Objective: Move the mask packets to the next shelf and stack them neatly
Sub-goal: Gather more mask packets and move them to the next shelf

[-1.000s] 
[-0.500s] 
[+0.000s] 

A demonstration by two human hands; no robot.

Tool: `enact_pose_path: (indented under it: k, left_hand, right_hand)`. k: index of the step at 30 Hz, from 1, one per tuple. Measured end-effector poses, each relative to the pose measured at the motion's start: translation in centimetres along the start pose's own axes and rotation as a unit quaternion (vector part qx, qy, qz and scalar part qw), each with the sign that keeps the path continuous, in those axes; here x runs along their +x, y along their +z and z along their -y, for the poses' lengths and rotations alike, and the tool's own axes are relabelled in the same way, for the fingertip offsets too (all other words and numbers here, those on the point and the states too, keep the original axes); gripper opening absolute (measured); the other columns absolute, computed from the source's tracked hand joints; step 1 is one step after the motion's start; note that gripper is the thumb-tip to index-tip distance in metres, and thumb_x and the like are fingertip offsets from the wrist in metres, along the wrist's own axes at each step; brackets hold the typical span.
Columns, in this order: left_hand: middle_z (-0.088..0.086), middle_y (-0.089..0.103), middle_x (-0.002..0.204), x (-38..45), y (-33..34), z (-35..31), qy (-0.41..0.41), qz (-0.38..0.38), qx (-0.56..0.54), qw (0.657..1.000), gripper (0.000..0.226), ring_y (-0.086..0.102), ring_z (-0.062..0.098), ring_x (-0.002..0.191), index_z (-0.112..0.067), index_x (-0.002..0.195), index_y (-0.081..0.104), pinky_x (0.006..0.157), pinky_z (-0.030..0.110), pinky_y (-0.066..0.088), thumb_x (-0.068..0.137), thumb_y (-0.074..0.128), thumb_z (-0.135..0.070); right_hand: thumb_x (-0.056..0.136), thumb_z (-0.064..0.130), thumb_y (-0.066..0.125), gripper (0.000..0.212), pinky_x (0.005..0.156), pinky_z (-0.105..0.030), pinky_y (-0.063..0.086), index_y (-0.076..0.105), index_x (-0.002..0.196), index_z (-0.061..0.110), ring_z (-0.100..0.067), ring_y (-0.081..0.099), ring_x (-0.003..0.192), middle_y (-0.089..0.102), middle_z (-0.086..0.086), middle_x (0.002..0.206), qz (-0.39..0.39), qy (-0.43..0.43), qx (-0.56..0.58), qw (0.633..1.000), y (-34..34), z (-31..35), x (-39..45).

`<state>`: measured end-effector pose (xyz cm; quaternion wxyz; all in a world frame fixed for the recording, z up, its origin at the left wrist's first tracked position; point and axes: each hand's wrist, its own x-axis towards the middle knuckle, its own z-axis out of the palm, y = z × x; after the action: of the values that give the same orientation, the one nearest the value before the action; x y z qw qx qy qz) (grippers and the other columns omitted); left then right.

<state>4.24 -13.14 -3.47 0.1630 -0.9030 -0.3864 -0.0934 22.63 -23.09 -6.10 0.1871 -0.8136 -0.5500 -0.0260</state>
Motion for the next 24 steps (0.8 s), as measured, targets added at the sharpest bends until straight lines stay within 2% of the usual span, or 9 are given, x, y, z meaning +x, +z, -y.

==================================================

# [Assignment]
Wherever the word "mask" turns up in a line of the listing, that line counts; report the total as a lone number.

# [Result]
2